__Task requirements__. Provide the number of lines of the records that include "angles", with no other content.

== Segment start ==

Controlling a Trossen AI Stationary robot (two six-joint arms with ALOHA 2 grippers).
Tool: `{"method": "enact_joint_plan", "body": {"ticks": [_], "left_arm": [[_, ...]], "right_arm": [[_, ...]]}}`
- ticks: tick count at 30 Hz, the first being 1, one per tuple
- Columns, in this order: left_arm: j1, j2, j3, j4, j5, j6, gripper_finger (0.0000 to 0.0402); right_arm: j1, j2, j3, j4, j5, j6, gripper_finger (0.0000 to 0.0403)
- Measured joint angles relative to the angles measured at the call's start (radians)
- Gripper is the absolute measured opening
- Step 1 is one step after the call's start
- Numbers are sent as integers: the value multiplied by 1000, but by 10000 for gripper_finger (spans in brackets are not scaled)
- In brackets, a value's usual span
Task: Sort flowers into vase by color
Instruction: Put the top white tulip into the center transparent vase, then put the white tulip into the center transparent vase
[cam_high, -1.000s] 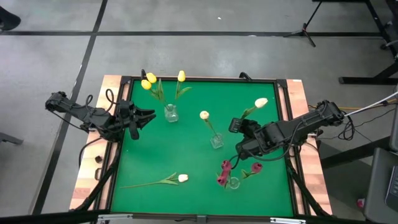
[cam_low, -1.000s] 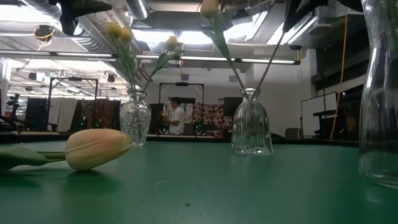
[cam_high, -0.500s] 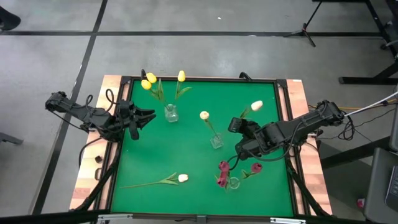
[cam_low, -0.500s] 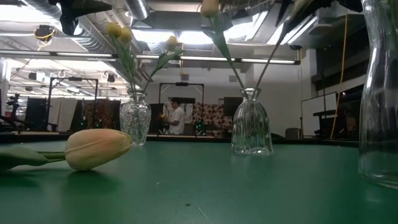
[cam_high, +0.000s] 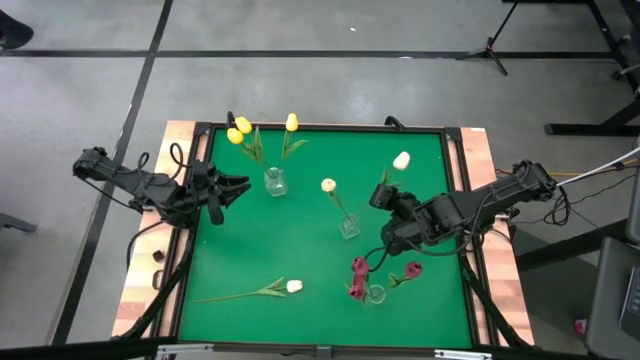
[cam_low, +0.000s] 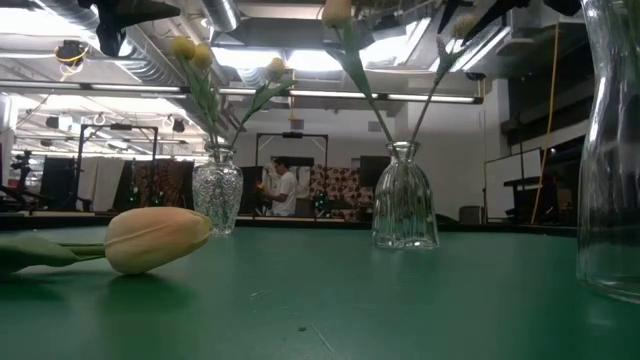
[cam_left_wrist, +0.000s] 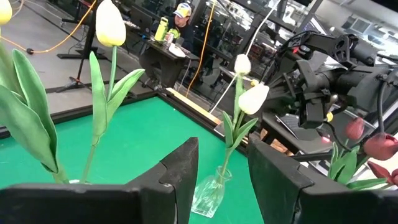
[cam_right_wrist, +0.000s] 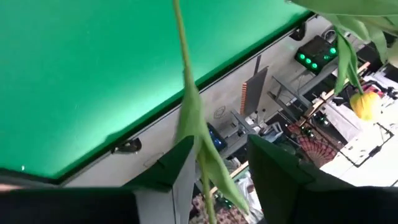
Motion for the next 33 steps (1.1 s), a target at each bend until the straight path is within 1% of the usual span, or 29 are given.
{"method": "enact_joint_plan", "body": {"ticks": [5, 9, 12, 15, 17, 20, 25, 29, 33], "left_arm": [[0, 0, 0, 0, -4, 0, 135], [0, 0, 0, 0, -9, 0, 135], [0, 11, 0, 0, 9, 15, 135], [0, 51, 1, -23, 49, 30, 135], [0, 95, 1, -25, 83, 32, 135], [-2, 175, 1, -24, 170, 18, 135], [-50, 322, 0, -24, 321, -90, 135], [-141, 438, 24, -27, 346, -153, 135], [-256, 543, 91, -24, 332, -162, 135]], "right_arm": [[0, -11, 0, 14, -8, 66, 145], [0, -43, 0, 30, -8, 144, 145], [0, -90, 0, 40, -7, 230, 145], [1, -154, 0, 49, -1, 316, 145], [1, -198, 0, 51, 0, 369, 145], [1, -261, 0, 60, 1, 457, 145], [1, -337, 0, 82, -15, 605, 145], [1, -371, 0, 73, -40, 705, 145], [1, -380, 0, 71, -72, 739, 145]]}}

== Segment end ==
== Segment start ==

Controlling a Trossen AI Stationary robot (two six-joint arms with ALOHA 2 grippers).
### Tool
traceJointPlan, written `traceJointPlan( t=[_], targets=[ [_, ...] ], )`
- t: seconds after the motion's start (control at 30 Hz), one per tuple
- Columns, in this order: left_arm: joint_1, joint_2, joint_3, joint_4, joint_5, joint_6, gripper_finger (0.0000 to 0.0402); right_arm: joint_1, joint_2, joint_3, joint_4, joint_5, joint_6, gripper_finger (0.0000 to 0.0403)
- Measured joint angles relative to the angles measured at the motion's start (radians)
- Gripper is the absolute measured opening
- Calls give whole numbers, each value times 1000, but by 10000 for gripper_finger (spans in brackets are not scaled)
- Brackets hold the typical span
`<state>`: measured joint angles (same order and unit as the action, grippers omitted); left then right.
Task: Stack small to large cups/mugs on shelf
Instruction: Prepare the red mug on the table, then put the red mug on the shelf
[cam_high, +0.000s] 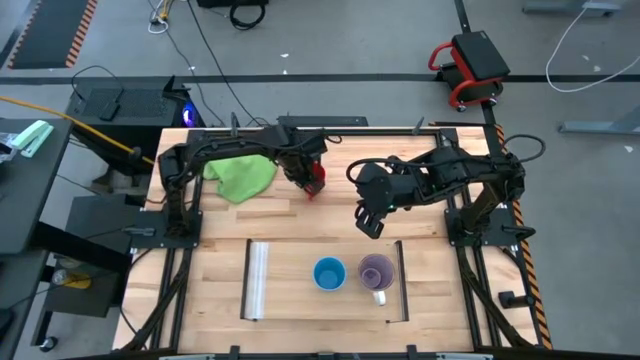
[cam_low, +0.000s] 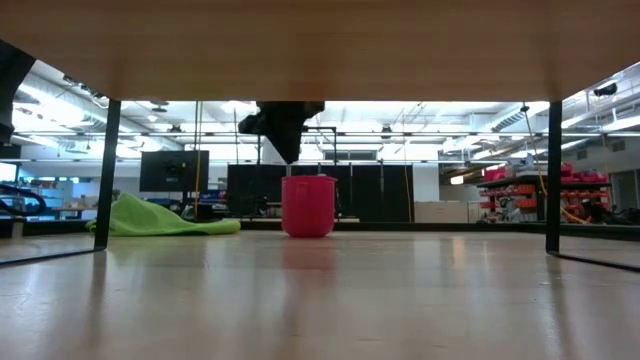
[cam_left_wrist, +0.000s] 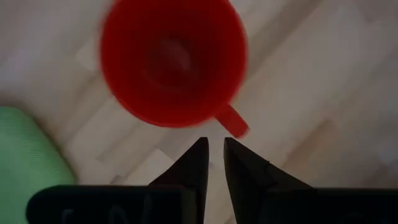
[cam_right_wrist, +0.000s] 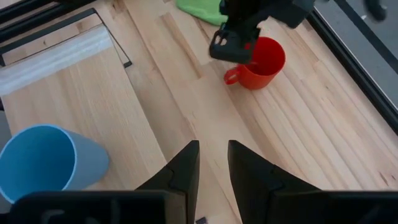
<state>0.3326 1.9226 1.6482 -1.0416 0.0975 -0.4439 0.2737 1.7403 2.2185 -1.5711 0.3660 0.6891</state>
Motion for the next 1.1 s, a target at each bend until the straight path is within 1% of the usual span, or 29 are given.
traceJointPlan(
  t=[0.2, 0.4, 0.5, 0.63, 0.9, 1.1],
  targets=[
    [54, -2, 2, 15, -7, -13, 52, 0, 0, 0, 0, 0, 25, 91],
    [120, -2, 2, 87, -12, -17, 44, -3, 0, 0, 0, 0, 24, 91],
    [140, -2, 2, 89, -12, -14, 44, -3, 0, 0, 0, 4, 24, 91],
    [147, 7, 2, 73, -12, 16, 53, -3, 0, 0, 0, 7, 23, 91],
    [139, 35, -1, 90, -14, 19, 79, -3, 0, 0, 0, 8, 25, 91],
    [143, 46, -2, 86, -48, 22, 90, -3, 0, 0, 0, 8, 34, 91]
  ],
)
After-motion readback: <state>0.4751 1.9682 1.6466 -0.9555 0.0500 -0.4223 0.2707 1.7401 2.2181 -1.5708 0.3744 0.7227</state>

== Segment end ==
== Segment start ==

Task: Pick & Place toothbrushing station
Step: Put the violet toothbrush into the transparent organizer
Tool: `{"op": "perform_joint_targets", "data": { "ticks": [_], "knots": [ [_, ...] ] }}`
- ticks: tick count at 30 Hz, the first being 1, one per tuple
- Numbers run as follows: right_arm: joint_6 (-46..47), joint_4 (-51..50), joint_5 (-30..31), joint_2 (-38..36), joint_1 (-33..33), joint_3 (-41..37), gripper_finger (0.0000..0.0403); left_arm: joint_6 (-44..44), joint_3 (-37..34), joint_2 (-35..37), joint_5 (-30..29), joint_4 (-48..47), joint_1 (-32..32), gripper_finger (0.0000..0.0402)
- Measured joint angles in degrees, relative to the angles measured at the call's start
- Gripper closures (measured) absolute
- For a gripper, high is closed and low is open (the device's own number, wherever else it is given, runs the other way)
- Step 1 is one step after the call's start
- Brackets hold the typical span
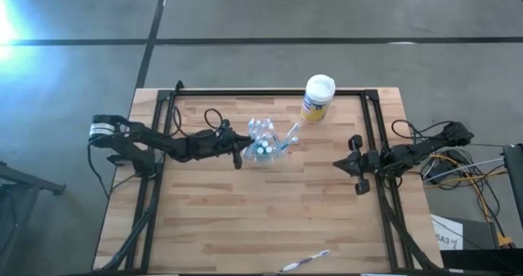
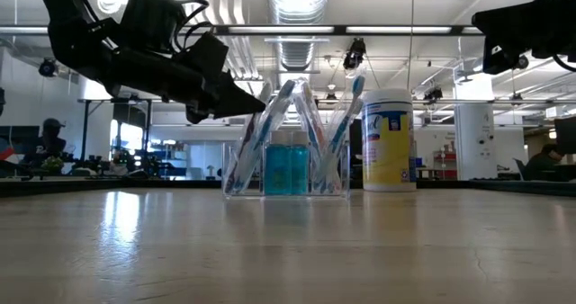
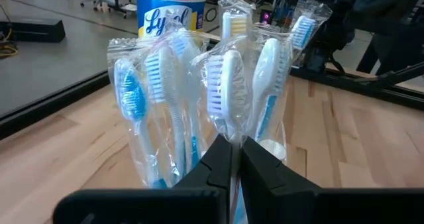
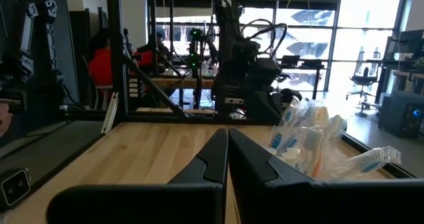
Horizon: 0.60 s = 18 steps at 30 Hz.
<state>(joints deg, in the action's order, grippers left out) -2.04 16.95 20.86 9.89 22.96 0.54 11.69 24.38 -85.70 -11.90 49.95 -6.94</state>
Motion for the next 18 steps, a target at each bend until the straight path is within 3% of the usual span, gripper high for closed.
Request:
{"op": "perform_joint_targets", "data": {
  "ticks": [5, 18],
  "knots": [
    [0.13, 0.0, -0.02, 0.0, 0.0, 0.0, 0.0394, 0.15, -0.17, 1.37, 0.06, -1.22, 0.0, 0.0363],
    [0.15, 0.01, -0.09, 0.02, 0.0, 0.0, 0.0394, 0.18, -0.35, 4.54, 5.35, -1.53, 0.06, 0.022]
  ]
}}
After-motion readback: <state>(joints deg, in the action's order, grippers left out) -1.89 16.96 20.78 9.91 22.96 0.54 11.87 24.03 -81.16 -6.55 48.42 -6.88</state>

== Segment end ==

__Response__. 4